> **What you will do**: Search the records below for the word "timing". Pull out each line that has it.

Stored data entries
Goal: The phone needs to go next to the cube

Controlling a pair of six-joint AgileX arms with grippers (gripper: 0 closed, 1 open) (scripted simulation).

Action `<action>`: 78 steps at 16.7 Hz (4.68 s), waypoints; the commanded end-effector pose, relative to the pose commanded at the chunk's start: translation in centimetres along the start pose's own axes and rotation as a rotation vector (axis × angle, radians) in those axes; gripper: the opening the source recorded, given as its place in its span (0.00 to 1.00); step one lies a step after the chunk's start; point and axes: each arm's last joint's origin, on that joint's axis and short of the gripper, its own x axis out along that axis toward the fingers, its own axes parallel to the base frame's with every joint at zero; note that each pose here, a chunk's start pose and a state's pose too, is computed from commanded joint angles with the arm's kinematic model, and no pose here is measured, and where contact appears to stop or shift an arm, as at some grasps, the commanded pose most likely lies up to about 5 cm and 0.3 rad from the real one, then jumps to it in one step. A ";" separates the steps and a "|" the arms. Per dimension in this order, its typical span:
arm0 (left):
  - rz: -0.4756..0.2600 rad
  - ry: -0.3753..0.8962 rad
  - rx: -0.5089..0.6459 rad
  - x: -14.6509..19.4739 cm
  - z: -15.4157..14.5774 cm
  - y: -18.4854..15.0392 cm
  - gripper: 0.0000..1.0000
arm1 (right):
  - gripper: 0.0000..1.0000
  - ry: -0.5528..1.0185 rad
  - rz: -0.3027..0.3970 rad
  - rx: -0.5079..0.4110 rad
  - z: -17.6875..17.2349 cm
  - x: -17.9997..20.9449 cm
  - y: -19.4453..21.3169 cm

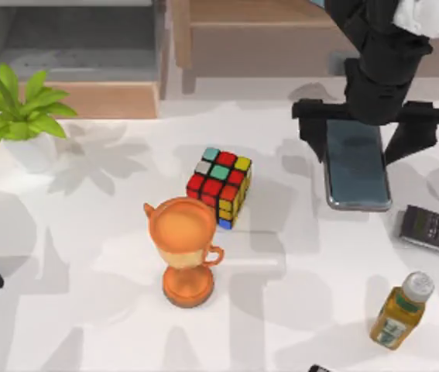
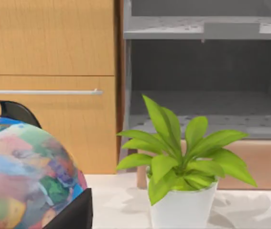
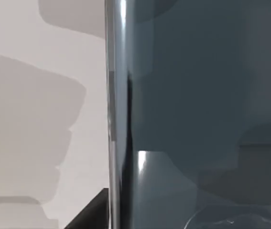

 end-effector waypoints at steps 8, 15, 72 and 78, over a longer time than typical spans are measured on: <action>0.000 0.000 0.000 0.0 0.0 0.0 1.00 | 0.00 0.009 -0.019 -0.039 -0.3 1.4 2.5; 0.000 0.000 0.000 0.0 0.0 0.0 1.00 | 0.00 -0.001 -0.015 -0.037 -0.3 1.2 2.4; 0.000 0.000 0.000 0.0 0.0 0.0 1.00 | 0.60 0.009 -0.019 -0.039 -0.5 6.9 2.4; 0.000 0.000 0.000 0.0 0.0 0.0 1.00 | 1.00 0.009 -0.019 -0.039 -0.5 6.9 2.4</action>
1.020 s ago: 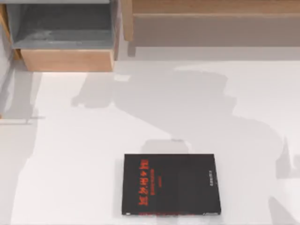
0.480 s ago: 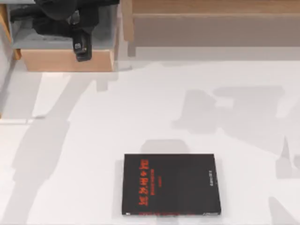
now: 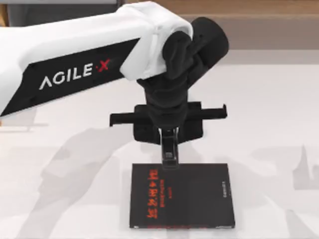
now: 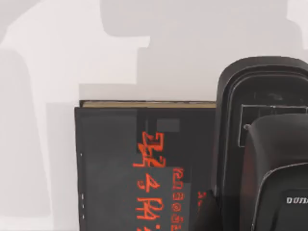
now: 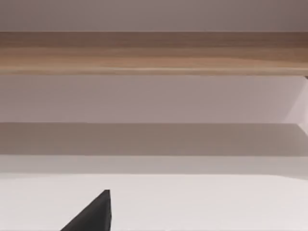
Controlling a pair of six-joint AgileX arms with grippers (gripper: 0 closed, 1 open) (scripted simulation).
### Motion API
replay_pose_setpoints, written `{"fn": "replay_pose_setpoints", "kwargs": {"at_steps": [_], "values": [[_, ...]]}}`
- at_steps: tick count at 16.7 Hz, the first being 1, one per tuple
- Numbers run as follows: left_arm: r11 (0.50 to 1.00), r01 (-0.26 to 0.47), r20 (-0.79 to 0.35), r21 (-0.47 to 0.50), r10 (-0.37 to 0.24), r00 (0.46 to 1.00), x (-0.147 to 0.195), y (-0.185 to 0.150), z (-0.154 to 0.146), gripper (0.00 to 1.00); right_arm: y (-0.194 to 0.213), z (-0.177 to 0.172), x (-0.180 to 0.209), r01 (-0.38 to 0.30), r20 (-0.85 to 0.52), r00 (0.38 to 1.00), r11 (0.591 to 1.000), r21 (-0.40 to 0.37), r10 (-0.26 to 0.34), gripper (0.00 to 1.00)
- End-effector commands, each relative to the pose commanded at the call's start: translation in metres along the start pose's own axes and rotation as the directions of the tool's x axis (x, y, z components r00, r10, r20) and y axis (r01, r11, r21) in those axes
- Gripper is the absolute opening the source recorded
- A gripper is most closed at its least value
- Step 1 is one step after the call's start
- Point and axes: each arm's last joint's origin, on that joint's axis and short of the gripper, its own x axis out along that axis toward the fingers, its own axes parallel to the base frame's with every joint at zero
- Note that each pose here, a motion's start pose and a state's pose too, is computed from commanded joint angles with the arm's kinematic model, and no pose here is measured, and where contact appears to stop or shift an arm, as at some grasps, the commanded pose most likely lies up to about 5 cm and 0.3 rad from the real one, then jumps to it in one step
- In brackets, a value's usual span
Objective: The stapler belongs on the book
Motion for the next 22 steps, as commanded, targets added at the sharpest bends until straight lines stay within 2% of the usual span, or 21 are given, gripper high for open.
{"fn": "replay_pose_setpoints", "kwargs": {"at_steps": [3, 5, 11, 16, 20, 22], "values": [[0.999, -0.049, -0.026, 0.014, 0.049, 0.998, 0.019, -0.022, -0.037, 0.00, 0.000, 0.000, 0.000, 0.000, 0.000, 1.000, 1.000, 0.000, 0.000, 1.00], [0.998, -0.061, -0.029, 0.020, 0.061, 0.998, 0.024, -0.028, -0.049, 0.00, 0.000, 0.000, 0.000, 0.000, 0.000, 1.000, 1.000, 0.000, 0.000, 1.00], [0.998, -0.060, -0.030, 0.020, 0.061, 0.998, 0.024, -0.027, -0.049, 0.00, 0.000, 0.000, 0.000, 0.000, 0.000, 1.000, 1.000, 0.000, 0.000, 1.00], [0.998, -0.060, -0.028, 0.020, 0.060, 0.998, 0.053, -0.026, -0.051, 0.00, 0.000, 0.000, 0.000, 0.000, 0.000, 1.000, 1.000, 0.000, 0.000, 1.00], [0.998, -0.061, -0.029, 0.020, 0.062, 0.998, 0.054, -0.026, -0.051, 0.00, 0.000, 0.000, 0.000, 0.000, 0.000, 1.000, 1.000, 0.000, 0.000, 1.00], [0.998, -0.061, -0.029, 0.020, 0.062, 0.998, 0.054, -0.026, -0.051, 0.15, 0.000, 0.000, 0.000, 0.000, 0.000, 1.000, 1.000, 0.000, 0.000, 1.00]]}}
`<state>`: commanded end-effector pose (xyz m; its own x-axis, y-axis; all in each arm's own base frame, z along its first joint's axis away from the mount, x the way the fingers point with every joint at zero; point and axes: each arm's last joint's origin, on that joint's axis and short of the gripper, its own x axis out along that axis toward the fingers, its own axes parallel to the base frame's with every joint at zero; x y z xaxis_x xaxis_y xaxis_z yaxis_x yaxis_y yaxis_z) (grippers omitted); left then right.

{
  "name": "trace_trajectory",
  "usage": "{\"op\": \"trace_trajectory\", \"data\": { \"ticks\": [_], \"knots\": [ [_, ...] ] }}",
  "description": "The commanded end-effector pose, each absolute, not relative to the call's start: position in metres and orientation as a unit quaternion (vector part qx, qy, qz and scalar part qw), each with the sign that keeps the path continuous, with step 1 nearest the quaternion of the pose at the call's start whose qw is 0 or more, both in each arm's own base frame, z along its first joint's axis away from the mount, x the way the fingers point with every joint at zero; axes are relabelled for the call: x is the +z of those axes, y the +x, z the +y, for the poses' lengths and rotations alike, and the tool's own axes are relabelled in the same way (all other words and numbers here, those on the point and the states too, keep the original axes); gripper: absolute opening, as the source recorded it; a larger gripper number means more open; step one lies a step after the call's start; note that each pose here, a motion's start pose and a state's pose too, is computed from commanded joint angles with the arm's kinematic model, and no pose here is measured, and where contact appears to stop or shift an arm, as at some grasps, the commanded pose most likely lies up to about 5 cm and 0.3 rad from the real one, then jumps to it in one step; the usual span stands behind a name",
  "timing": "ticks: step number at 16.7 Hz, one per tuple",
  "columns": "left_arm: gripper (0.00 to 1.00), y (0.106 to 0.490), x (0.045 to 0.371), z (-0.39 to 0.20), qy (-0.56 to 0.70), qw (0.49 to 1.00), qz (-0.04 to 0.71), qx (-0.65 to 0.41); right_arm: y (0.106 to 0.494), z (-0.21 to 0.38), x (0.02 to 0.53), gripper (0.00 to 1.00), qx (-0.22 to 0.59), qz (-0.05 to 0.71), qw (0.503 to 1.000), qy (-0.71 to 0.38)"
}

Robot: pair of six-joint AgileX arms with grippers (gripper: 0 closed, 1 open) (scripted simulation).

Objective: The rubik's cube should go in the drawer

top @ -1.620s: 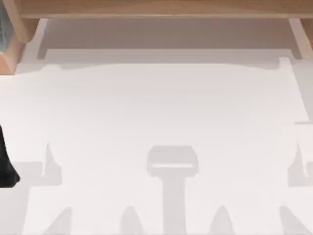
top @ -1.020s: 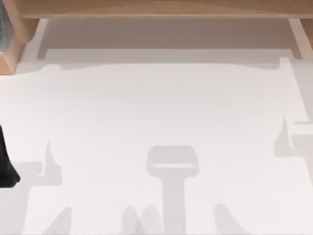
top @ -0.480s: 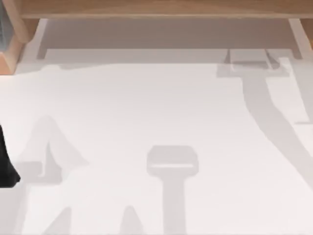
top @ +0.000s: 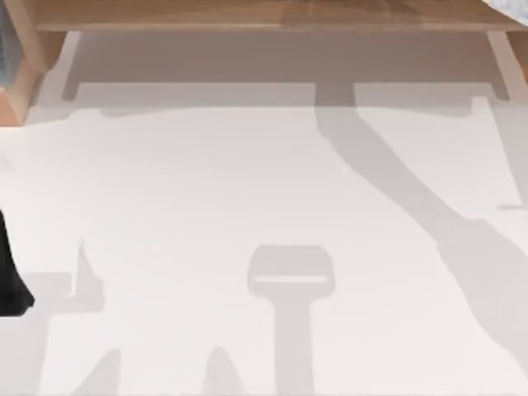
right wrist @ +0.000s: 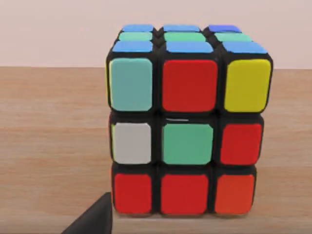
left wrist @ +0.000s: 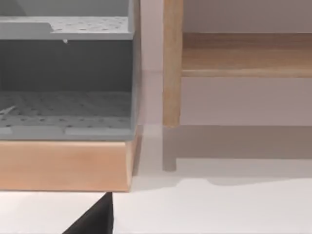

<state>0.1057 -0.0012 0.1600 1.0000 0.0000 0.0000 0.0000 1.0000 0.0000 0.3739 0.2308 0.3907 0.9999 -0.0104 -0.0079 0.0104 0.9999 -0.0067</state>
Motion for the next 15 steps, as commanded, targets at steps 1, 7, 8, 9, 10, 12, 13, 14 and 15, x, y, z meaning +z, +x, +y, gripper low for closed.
{"op": "trace_trajectory", "data": {
  "ticks": [1,7,8,9,10,12,13,14,15],
  "knots": [
    [1.00,0.106,0.160,-0.001,0.000,1.000,0.000,0.000,0.378,0.239,0.389,1.00,-0.005,0.002,1.000,-0.002],
    [1.00,0.106,0.160,-0.001,0.000,1.000,0.000,0.000,0.382,0.248,0.387,1.00,-0.005,0.000,1.000,0.000],
    [1.00,0.106,0.160,-0.001,0.000,1.000,0.000,0.000,0.383,0.246,0.387,1.00,-0.006,0.001,1.000,-0.001],
    [1.00,0.106,0.160,-0.001,0.000,1.000,0.000,0.000,0.383,0.246,0.387,1.00,-0.006,0.001,1.000,-0.001],
    [1.00,0.106,0.160,-0.001,0.000,1.000,0.000,0.000,0.386,0.247,0.386,1.00,-0.005,0.002,1.000,-0.001],
    [1.00,0.106,0.160,-0.001,0.000,1.000,0.000,0.000,0.396,0.249,0.387,1.00,-0.005,0.002,1.000,-0.001],
    [1.00,0.106,0.160,-0.001,0.000,1.000,0.000,0.000,0.403,0.250,0.388,1.00,-0.005,0.000,1.000,0.000],
    [1.00,0.106,0.160,-0.001,0.000,1.000,0.000,0.000,0.409,0.251,0.388,1.00,-0.005,0.000,1.000,0.000],
    [1.00,0.106,0.160,-0.001,0.000,1.000,0.000,0.000,0.417,0.251,0.388,1.00,-0.005,0.000,1.000,0.000]
  ]
}}
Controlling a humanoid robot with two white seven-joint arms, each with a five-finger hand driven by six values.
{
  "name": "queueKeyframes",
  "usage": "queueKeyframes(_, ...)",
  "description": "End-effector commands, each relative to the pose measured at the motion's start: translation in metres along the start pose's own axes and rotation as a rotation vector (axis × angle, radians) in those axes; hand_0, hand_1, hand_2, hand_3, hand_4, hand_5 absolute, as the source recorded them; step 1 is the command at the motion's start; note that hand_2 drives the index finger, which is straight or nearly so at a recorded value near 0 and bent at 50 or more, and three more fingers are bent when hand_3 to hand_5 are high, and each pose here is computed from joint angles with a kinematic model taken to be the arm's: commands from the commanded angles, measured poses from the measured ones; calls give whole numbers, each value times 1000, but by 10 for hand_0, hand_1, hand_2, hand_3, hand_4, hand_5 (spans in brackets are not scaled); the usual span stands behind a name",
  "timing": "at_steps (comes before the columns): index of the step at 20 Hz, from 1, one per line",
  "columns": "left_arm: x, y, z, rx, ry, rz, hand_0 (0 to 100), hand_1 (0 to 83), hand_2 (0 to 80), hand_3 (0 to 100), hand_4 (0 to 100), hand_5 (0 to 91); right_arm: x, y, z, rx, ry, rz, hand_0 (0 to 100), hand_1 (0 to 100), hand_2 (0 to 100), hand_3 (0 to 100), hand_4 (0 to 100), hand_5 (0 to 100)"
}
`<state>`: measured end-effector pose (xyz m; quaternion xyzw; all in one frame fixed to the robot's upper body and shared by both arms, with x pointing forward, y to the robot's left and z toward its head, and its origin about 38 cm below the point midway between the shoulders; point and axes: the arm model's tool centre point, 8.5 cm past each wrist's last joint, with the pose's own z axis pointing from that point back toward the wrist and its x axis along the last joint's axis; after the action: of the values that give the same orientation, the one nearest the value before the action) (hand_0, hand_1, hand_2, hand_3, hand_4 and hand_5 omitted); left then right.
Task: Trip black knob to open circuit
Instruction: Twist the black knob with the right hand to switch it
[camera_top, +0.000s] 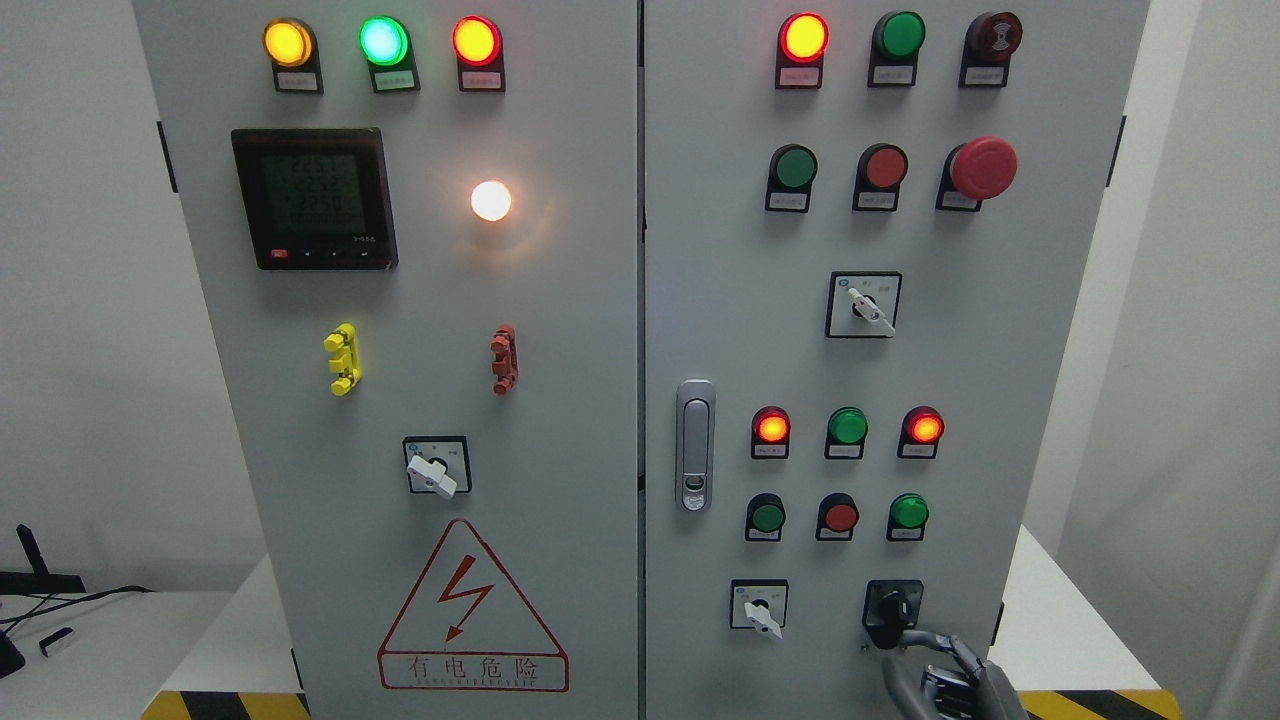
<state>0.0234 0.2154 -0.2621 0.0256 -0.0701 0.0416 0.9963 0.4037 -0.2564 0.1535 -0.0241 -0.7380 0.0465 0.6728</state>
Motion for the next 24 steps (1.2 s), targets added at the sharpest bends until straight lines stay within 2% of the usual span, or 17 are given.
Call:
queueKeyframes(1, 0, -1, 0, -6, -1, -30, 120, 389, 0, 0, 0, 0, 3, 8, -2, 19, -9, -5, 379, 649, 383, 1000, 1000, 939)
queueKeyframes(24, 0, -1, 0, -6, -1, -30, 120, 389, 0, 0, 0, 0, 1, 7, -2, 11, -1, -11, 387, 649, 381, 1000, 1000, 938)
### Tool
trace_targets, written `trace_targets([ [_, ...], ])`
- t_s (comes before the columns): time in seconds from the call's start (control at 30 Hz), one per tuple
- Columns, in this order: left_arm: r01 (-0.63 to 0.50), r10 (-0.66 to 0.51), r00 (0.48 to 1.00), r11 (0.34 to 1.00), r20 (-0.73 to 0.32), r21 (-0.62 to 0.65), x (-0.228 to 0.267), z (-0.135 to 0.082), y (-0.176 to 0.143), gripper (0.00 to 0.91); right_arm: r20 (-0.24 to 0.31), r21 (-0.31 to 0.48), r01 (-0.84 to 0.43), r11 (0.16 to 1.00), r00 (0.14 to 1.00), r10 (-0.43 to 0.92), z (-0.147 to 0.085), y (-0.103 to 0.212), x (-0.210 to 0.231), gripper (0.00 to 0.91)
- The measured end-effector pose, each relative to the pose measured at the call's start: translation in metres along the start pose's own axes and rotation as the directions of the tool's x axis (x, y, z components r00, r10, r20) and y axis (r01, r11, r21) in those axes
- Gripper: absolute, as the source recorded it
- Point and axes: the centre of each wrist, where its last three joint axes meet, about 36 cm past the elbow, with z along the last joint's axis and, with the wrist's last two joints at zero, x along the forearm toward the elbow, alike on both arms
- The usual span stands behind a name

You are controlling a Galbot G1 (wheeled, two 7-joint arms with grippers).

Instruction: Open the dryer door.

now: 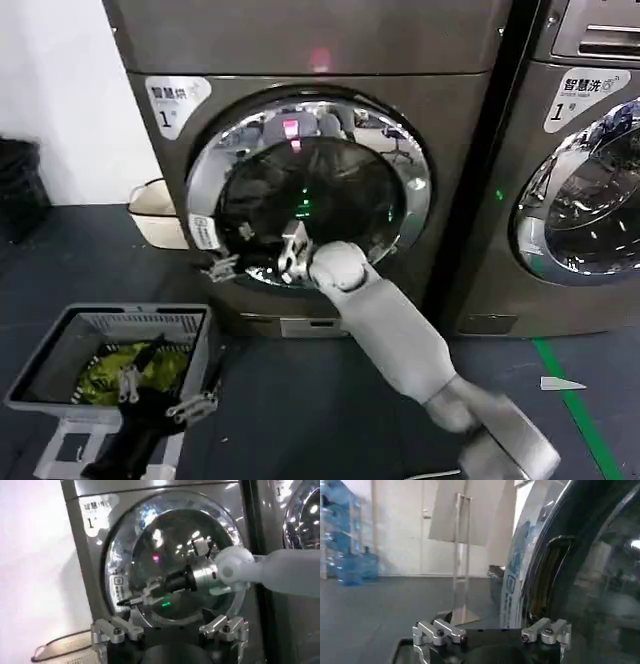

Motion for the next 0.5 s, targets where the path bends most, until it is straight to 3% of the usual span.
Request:
trace_targets([
  [0.27,-0.02,0.018,0.999,0.999,0.035,0.049,0.003,0.008,0.037,0.907,0.013,-0.012,0.085,0.996,0.996,-0.085,0.001,0.008,0.026,0.907],
  [0.5,0.083,-0.083,0.997,0.995,0.008,0.049,0.012,0.013,0.075,0.907,0.036,0.006,0.211,0.978,0.977,-0.211,-0.008,0.02,0.05,0.907],
])
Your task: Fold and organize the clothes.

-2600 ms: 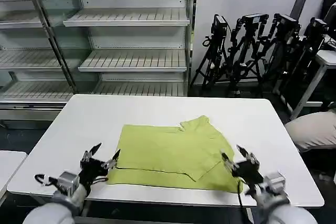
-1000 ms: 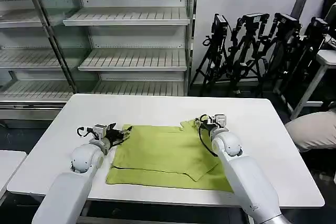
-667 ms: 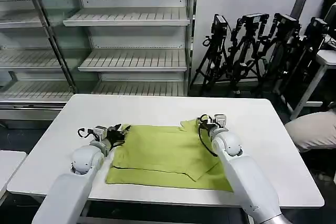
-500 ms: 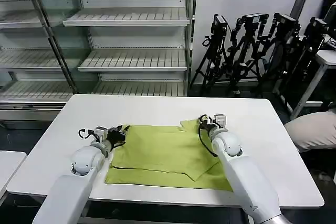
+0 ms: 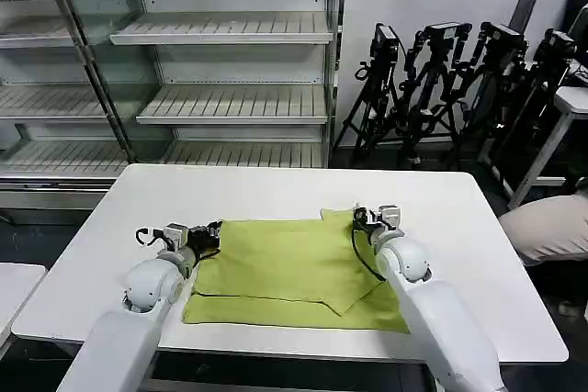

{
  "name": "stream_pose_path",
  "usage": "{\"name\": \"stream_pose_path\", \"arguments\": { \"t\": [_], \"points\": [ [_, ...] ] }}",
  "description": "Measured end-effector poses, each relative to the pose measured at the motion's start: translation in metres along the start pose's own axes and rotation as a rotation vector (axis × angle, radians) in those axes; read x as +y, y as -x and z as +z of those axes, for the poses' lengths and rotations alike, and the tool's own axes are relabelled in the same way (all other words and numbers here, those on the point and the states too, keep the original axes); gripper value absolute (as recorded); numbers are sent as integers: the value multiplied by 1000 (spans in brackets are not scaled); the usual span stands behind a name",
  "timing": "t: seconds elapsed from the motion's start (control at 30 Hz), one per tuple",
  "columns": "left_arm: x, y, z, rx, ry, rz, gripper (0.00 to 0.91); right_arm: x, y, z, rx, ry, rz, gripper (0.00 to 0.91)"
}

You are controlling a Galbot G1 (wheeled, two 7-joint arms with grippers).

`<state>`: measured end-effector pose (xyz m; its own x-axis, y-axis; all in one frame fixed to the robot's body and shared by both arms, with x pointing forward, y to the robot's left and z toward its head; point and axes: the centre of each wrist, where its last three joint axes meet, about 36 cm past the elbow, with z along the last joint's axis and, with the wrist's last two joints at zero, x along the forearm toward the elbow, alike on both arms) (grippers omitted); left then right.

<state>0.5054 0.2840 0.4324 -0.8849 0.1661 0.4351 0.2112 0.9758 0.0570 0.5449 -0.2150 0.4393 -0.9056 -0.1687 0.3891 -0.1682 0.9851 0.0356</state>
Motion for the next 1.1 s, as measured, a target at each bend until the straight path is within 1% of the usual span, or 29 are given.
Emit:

> **Task result**:
  "timing": "ticks: step number at 16.7 Hz, one per tuple",
  "timing": "at_steps (comes before the columns): index of the step at 20 Hz, from 1, one per line",
  "timing": "t: seconds elapsed from the motion's start (control at 30 Hz), one per tuple",

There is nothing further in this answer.